Jonathan y yo, habíamos crecido juntos. A pesar de que él, era varios años mayor que yo, siempre le había considerado como a un hermano. Hasta que eso cambió.

Almandine era todo lo contrario a Mistwick, nuestra pequeña ciudad. La primera, tenía una población de más de cincuenta mil habitantes. Todos malditos. Aquel pensamiento me hizo temblar.

Por lo que mamá me contó en una ocasión, en la que la curiosidad insaciable de Lukas, la había hecho responder a cientos de preguntas sobre la maldición de Almandine, la población vivía principalmente del comercio con otras ciudades y aldeas vecinas. Principalmente de cultivos y pieles de animales. En todo el reino, era conocida su feria de la cosecha, ya que personas de todos los rincones olvidaban la precaución, con la que el resto del año intentaban no acercarse al lugar, para evadirse y celebrar el final del otoño, y el comienzo del invierno.

La leyenda sobre Almandine, había corrido como la pólvora.

Todo el mundo especulaba acerca de lo que realmente sucedía en aquellos parajes, ya que la ciudad, estaba rodeada de un inmenso lago y un bosque, cuya hermosura, contaban, te hacía olvidar la oscuridad que se colaba entre sus calles.

No conocía mucho más de ese lugar y pensar que tenía que poner un pie ahí, era una idea nada seductora.

— ¿Y no puede traernos usted mismo la carta? - le pregunté con curiosidad —¿es totalmente necesario tener que viajar hasta allí?

El hombre se colocó las gafas con gesto nervioso.
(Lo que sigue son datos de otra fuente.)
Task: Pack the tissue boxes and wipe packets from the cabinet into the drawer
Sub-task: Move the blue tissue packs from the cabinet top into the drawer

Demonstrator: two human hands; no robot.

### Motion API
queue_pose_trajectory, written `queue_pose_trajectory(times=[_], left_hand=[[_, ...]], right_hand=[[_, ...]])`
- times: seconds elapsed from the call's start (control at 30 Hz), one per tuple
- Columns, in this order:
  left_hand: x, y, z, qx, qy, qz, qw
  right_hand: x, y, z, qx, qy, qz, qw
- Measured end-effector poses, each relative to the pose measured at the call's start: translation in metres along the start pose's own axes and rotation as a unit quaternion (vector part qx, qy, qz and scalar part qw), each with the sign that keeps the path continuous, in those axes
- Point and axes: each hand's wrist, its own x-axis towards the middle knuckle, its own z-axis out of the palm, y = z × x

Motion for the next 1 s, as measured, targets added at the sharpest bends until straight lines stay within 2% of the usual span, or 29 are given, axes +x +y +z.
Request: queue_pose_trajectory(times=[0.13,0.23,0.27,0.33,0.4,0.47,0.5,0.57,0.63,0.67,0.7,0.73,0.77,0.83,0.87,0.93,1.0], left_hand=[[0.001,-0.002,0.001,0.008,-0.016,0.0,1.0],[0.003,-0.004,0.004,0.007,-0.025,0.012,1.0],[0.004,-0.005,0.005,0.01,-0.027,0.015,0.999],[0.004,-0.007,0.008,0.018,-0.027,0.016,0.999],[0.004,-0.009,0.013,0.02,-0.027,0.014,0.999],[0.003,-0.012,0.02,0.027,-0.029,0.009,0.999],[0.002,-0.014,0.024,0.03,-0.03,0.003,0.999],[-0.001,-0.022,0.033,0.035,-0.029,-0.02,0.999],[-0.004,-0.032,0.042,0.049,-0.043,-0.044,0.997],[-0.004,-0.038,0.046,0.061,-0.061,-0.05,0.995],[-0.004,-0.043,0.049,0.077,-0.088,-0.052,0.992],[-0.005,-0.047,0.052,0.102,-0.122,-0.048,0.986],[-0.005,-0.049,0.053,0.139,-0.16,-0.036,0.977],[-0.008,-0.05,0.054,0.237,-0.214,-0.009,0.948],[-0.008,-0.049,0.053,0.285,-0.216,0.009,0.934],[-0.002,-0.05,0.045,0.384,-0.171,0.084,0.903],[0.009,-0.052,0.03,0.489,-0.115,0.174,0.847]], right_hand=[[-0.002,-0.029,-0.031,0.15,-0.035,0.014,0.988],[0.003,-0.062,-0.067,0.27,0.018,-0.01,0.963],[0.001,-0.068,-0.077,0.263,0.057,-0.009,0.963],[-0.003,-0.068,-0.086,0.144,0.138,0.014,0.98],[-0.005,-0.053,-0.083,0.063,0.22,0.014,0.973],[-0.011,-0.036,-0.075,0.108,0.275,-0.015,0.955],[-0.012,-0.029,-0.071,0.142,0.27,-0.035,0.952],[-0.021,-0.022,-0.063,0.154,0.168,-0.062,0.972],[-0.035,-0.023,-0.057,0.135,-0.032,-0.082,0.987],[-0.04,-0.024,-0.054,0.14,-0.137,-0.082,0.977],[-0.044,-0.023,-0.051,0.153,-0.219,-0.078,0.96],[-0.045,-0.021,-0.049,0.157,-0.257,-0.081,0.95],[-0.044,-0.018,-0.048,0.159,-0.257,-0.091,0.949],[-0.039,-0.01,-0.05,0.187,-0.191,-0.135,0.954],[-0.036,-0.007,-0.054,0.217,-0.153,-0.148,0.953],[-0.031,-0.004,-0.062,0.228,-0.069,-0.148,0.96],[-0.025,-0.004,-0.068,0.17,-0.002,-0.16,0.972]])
—Jonathan insistió en que fuera en persona, ya que, según sus palabras, usted no movería un solo dedo, si no lo veía con sus propios ojos — exclamó, emitiendo un largo suspiro y continuó — yo solo cumplo su última voluntad.

—¿Ver el qué? —pregunté.

James se acercó sigilosamente, como si fuera a contarme el mayor secreto del mundo.

— A la bestia —sentenció.

Aquel recuerdo hizo que me estremeciera.

Ya no había vuelta atrás.

Lukas y yo, nos encaminamos hacia el despacho del señor Arsden. El carruaje atravesó las calles estrechas y adoquinadas hasta detenerse ante una puerta oscura, con símbolos rojos pintados en las paredes.

Bajé del carruaje seguida de mi hermano y me estiré. Había sido un viaje muy largo.

La puerta se abrió y el señor Arsden, asomó la cabeza con precaución.

— Pasen-dijo.

—¿Qué significan esos símbolos? -exclamó Lukas.

—Son protecciones. La magia no está permitida en Almandine, pero cada uno se protege como puede.

Enarqué una ceja.

—¿Y cómo pretende que unas marcas rojas en su puerta le protejan de la supuesta bestia, entonces? —pregunté.

—Porque son símbolos paganos, pertenecían a las antiguas tribus indígenas ya extintas de las montañas del norte. No es magia per se.

El hombre nos guio a una estancia al final del pasillo. Toda la casa estaba en penumbras y con las cortinas cerradas, por lo que tuvimos que valernos de un viejo candelabro, que James sostenía, para guiarnos.

La estancia en la que nos encontrábamos era pequeña y claustrofóbica. Una mesa de madera ocupaba gran parte de la habitación, frente a una ventana con las cortinas color crema, cerradas.

Un par de estanterías cubiertas de polvo y papeles por doquier, ocupaban el resto de la diminuta habitación.

—Aquí está —exclamó sacando la carta de uno de los cajones de la mesa — les pido como un favor personal, que cuando salgan por mi puerta, no regresen a este lugar. No me han visto y yo, no les he entregado nada.

Aquello me parecía excesivo, pero asentí.

—¿A qué viene tanta precaución? —preguntó Lukas.